▶ [INSTRUCTIONS FOR THE TASK]
The full listing needs to be output exactly.

--- AVAILABLE RECORDS Enclosed Below ---

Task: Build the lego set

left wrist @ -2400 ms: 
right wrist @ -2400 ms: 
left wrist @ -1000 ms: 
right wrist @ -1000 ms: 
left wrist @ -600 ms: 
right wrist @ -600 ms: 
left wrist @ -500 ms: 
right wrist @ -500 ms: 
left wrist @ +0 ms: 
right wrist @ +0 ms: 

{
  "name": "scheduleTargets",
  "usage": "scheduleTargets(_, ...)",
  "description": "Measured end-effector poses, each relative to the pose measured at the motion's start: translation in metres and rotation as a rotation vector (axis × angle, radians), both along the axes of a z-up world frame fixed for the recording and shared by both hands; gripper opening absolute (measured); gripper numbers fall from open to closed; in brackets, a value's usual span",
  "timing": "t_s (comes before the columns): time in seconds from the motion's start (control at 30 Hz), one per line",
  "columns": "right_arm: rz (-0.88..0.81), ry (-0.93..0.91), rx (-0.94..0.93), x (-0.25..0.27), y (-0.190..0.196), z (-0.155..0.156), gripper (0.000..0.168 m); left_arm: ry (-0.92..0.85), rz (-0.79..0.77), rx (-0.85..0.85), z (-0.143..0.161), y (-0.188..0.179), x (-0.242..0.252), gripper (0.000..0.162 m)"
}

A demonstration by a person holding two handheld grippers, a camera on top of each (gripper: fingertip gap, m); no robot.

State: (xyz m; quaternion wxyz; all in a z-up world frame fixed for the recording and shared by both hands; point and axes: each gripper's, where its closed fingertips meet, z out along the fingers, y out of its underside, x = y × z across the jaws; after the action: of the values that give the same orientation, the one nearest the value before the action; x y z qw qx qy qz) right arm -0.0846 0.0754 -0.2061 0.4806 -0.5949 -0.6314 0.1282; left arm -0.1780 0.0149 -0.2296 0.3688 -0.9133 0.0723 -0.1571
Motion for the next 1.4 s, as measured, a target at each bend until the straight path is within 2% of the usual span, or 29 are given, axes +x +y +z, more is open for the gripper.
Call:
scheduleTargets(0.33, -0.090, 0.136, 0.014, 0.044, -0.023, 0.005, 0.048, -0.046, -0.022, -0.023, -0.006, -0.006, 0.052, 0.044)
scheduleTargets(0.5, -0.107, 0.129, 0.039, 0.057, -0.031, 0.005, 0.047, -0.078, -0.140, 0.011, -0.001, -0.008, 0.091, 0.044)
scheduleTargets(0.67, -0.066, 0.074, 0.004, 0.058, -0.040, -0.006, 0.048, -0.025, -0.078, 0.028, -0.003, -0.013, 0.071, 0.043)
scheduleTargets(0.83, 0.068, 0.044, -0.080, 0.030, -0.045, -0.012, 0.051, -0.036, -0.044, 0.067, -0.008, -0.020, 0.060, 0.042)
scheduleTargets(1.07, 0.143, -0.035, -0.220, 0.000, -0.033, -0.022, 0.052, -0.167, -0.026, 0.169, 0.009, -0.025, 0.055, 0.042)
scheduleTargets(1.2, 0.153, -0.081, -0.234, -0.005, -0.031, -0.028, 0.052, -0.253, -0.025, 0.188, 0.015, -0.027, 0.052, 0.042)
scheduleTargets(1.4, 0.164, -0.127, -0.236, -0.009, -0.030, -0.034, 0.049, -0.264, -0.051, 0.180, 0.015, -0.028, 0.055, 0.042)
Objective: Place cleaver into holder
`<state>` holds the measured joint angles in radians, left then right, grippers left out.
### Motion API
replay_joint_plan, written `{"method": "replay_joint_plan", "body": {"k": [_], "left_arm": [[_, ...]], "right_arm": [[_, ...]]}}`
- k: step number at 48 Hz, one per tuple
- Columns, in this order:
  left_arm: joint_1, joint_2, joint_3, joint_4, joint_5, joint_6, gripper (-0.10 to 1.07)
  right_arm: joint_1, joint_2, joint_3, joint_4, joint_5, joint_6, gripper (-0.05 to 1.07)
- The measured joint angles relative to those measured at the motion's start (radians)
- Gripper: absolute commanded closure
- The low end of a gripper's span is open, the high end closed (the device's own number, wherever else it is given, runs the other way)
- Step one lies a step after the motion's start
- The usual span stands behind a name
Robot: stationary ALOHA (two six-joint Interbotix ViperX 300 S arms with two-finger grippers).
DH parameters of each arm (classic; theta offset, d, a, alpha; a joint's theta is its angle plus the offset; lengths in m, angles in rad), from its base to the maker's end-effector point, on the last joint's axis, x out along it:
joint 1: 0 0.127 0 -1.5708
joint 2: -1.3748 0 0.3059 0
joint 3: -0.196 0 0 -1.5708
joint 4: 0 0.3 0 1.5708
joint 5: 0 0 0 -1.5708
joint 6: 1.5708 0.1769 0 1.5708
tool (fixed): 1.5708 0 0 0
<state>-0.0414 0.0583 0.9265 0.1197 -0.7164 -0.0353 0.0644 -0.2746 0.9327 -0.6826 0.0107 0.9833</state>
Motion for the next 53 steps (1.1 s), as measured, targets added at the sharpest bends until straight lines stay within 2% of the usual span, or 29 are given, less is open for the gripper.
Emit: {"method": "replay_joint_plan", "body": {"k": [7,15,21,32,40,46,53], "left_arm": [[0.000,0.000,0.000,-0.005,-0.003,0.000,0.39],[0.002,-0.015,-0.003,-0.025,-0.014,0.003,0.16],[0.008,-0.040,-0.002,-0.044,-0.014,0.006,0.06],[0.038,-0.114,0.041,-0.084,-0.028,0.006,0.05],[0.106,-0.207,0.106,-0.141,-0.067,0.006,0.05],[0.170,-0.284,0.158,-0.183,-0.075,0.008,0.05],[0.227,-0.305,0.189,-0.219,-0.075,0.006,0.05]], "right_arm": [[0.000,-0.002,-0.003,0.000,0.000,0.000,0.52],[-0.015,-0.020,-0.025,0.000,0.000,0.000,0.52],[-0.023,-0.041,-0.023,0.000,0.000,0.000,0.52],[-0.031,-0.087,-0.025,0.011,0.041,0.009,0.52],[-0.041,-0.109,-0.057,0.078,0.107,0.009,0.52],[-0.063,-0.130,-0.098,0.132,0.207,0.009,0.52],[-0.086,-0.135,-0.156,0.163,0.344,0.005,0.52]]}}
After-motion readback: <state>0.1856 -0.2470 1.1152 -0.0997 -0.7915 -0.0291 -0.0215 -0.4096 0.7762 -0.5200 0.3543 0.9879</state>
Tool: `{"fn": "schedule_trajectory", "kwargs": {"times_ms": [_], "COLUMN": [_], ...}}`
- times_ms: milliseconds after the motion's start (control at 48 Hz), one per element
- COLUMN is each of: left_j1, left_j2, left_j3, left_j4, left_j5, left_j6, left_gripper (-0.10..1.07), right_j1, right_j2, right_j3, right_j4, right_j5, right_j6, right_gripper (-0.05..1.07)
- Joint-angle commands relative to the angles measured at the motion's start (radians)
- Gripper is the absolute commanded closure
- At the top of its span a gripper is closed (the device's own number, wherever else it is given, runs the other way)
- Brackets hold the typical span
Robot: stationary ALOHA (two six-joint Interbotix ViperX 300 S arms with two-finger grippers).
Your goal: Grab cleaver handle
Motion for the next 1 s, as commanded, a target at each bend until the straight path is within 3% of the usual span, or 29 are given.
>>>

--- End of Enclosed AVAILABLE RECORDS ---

▶ [OUTPUT]
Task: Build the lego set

left wrist @ -2400 ms: 
right wrist @ -2400 ms: 
left wrist @ -1000 ms: 
right wrist @ -1000 ms: 
left wrist @ -600 ms: 
right wrist @ -600 ms: 
left wrist @ -500 ms: 
right wrist @ -500 ms: 
left wrist @ +0 ms: 
right wrist @ +0 ms: 

{
  "name": "scheduleTargets",
  "usage": "scheduleTargets(_, ...)",
  "description": "Measured end-effector poses, each relative to the pose measured at the motion's start: translation in metres and rotation as a rotation vector (axis × angle, radians), both along the axes of a z-up world frame fixed for the recording and shared by both hands; gripper opening absolute (measured); gripper numbers fall from open to closed; in brackets, a value's usual span",
  "timing": "t_s (comes before the columns): time in seconds from the motion's start (control at 30 Hz), one per line",
  "columns": "right_arm: rz (-0.88..0.81), ry (-0.93..0.91), rx (-0.94..0.93), x (-0.25..0.27), y (-0.190..0.196), z (-0.155..0.156), gripper (0.000..0.168 m); left_arm: ry (-0.92..0.85), rz (-0.79..0.77), rx (-0.85..0.85), z (-0.143..0.161), y (-0.188..0.179), x (-0.242..0.252), gripper (0.000..0.162 m)"
}

A demonstration by a person holding two handheld grippers, a camera on top of each (gripper: fingertip gap, m); no robot.

State: (xyz m; quaternion wxyz; all in a z-up world frame fixed for the recording and shared by both hands; point and axes: each gripper's, where its closed fingertips meet, z out along the fingers, y out of its underside, x = y × z across the jaws; after the action: of the values that give the same orientation, the one nearest the value before the action; x y z qw qx qy qz) right arm -0.0846 0.0754 -0.2061 0.4806 -0.5949 -0.6314 0.1282; left arm -0.1780 0.0149 -0.2296 0.3688 -0.9133 0.0723 -0.1571
Motion for the next 1.4 s, as measured, a target at each bend until the straight path is within 2% of the usual span, or 29 are given, axes +x +y +z, more is open for the gripper.
Call:
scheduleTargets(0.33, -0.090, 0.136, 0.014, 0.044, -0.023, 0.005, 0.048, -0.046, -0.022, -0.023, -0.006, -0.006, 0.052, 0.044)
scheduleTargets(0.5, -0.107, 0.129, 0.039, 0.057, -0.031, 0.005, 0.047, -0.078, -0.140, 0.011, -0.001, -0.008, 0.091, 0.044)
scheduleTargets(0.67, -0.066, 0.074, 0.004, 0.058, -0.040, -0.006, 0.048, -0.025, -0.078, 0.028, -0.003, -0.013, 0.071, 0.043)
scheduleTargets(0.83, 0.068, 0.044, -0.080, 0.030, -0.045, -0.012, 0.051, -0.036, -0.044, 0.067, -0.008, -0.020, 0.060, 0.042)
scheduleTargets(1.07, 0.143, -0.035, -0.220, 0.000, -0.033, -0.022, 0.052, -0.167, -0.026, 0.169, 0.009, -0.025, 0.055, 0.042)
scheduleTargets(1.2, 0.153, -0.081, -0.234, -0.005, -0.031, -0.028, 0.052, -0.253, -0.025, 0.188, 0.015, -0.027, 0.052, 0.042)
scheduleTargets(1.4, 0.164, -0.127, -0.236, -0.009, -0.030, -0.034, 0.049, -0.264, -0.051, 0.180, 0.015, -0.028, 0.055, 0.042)
Objective: Place cleaver into holder
`<state>` holds the measured joint angles in radians, left then right, grippers left out.
### Motion API
replay_joint_plan, written `{"method": "replay_joint_plan", "body": {"k": [_], "left_arm": [[_, ...]], "right_arm": [[_, ...]]}}`
- k: step number at 48 Hz, one per tuple
- Columns, in this order:
  left_arm: joint_1, joint_2, joint_3, joint_4, joint_5, joint_6, gripper (-0.10 to 1.07)
  right_arm: joint_1, joint_2, joint_3, joint_4, joint_5, joint_6, gripper (-0.05 to 1.07)
- The measured joint angles relative to those measured at the motion's start (radians)
- Gripper: absolute commanded closure
- The low end of a gripper's span is open, the high end closed (the device's own number, wherever else it is given, runs the other way)
- Step one lies a step after the motion's start
- The usual span stands behind a name
Robot: stationary ALOHA (two six-joint Interbotix ViperX 300 S arms with two-finger grippers).
DH parameters of each arm (classic; theta offset, d, a, alpha; a joint's theta is its angle plus the offset; lengths in m, angles in rad), from its base to the maker's end-effector point, on the last joint's axis, x out along it:
joint 1: 0 0.127 0 -1.5708
joint 2: -1.3748 0 0.3059 0
joint 3: -0.196 0 0 -1.5708
joint 4: 0 0.3 0 1.5708
joint 5: 0 0 0 -1.5708
joint 6: 1.5708 0.1769 0 1.5708
tool (fixed): 1.5708 0 0 0
<state>-0.0414 0.0583 0.9265 0.1197 -0.7164 -0.0353 0.0644 -0.2746 0.9327 -0.6826 0.0107 0.9833</state>
Motion for the next 53 steps (1.1 s), as measured, targets added at the sharpest bends until straight lines stay within 2% of the usual span, or 29 are given, less is open for the gripper.
Emit: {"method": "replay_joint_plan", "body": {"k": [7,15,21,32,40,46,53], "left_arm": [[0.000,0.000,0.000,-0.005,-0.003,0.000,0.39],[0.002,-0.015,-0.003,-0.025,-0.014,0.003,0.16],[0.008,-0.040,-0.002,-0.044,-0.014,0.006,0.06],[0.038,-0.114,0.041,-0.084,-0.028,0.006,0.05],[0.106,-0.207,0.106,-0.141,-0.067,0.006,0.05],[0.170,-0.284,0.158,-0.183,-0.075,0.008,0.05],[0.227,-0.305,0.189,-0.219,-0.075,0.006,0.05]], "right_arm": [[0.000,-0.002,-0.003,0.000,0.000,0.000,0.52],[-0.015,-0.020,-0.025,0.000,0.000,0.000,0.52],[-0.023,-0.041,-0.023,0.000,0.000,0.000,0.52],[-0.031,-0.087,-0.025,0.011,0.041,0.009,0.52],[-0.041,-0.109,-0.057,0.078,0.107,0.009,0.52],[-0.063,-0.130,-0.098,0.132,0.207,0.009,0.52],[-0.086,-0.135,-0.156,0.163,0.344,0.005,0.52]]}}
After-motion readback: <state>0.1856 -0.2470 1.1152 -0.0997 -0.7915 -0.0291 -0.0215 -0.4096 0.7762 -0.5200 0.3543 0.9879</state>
Tool: `{"fn": "schedule_trajectory", "kwargs": {"times_ms": [_], "COLUMN": [_], ...}}`
- times_ms: milliseconds after the motion's start (control at 48 Hz), one per element
- COLUMN is each of: left_j1, left_j2, left_j3, left_j4, left_j5, left_j6, left_gripper (-0.10..1.07), right_j1, right_j2, right_j3, right_j4, right_j5, right_j6, right_gripper (-0.05..1.07)
- Joint-angle commands relative to the angles measured at the motion's start (radians)
- Gripper is the absolute commanded closure
- At the top of its span a gripper is closed (the device's own number, wherever else it is given, runs the other way)
- Brackets hold the typical span
Robot: stationary ALOHA (two six-joint Interbotix ViperX 300 S arms with two-finger grippers).
Your goal: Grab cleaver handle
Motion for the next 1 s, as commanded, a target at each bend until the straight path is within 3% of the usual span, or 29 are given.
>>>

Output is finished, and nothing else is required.